Exercise 07 of the course 01ZLMA. 

# GLM for Discrete response - Binary Data Analysis

Alternative and Binomial responses

**Bernoulli (Alternative) Model**

$$Y_{i,j} \sim Be(\pi_i) \ i = 1,\ldots,K \ \text{and} \ j = 1,\ldots, n_i.$$
$K$ is number of groups, $n_i$ is number of observations in group $i$ and $\sum_{i=1}^{K} = N$
$$ E[Y_{i,j}] = \pi_i \ \text{and} \ g(\pi_i) = \eta_i =x_i^T \beta $$


**Binomial Model**
$$Y_i = \sum_{j=1}^{n_i} Y_{i,j} \sim Bi(n_i, \pi_i)$$

**Without continuos covariate (only factor variables)**

$K$ is constant and $n_i \rightarrow \infty $

**With at least one continuos covariate**

$n_i \approx 1$ ( $n_i$ is small enough) and $K \rightarrow \infty$



## Link functions for binary data

**Logistic function:**

The logistic function is the canonical link function for binary responses, and it is CDF of the standard logistic distribution.
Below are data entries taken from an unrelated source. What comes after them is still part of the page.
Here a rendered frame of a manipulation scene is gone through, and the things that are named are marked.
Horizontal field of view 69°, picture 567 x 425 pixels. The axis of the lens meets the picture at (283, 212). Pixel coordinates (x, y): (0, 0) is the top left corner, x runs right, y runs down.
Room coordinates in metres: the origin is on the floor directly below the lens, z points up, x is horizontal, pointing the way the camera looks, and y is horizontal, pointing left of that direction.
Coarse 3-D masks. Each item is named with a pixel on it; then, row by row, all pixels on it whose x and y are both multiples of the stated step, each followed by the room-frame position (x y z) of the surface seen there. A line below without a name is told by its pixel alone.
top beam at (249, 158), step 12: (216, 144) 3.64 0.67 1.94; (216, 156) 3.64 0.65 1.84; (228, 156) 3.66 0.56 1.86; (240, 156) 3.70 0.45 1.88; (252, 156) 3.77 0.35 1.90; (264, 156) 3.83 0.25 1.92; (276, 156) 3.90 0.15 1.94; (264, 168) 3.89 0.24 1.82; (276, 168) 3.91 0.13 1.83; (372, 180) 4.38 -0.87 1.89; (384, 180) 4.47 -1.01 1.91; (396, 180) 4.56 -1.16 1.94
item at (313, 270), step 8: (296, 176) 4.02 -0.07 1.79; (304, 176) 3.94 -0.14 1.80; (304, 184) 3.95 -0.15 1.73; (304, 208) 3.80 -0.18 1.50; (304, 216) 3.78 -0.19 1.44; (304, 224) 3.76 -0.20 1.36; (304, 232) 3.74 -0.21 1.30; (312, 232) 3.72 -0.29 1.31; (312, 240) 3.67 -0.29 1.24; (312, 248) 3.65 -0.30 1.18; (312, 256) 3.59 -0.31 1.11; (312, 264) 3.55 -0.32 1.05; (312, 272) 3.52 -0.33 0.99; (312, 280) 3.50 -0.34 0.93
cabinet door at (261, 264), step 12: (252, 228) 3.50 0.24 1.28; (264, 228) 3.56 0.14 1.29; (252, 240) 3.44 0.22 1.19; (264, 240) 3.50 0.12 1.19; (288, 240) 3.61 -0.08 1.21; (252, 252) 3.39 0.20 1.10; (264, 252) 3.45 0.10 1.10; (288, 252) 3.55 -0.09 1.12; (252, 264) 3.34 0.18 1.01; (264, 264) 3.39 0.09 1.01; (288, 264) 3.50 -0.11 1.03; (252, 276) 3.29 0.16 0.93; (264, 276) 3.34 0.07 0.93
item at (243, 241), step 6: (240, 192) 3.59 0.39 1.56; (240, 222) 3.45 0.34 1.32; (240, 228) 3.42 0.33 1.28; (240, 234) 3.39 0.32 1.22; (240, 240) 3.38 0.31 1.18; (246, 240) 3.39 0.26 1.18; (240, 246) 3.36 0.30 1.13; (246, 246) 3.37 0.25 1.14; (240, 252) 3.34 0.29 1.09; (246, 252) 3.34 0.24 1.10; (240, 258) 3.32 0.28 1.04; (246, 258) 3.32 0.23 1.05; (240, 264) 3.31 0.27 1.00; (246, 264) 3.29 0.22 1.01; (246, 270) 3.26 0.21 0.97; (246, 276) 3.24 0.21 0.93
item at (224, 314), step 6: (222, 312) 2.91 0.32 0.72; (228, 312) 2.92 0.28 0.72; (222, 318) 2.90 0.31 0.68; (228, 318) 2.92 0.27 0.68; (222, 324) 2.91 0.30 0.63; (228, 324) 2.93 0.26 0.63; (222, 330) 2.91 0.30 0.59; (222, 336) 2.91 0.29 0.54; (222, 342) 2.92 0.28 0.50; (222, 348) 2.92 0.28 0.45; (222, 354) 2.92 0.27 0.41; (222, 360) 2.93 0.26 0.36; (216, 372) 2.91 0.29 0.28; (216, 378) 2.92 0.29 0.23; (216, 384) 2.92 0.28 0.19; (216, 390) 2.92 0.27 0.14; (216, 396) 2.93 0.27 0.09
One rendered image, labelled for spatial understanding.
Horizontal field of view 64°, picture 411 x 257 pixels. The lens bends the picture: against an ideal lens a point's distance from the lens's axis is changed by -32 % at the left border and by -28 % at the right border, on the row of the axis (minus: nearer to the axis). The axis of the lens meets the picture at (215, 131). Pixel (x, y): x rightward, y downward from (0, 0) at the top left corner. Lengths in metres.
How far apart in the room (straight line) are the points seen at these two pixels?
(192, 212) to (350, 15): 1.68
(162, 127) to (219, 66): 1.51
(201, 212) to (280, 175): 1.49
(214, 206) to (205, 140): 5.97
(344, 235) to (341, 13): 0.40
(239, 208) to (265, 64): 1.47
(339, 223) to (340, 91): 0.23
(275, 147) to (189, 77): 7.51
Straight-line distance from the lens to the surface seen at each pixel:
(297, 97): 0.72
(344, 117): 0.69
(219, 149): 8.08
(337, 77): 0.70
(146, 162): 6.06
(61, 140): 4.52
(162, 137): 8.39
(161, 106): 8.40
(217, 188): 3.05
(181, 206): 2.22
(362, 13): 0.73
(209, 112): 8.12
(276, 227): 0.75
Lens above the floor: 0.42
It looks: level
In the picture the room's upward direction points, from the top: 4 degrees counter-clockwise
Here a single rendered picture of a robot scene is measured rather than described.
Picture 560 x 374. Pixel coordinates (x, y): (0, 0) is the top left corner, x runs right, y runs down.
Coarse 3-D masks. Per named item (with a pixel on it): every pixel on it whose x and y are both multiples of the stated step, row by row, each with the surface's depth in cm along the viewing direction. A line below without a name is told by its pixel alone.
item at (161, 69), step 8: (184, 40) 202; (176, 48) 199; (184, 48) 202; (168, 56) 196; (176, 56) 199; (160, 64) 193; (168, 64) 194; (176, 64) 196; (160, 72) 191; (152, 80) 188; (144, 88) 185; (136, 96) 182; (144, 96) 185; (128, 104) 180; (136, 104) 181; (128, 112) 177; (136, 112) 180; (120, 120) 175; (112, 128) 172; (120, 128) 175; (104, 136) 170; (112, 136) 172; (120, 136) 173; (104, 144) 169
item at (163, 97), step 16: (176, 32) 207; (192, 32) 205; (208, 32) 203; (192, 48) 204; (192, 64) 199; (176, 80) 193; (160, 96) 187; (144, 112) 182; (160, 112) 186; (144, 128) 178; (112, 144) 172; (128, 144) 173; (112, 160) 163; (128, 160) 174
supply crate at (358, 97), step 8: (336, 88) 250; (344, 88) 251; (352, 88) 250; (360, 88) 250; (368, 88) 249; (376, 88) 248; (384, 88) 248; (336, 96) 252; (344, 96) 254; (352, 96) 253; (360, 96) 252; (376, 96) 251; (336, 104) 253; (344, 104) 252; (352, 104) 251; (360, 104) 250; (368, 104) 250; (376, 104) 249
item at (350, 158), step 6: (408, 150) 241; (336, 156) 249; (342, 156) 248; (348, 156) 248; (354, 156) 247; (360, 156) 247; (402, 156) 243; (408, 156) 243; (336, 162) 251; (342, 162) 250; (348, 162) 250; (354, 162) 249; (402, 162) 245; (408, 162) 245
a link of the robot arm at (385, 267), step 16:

$$\pi_i = \frac{1}{1+e^{-x_i^T \beta}} $$ 


**Probit function:**

The CDF of the normal distribution. 
$$\pi_i = \Phi({x_i^T \beta}) $$ 


**Cauchit function:**

The CDF of the Cauchy distribution

$$\pi_i = \frac{1}{\pi}\text{arctan}(x_i^T \beta) + \frac{1}{2} $$ 


**Complementary log-log (cloglog) function:**

The inverse of the conditional log-log function (CDF of the Gumbel distribution)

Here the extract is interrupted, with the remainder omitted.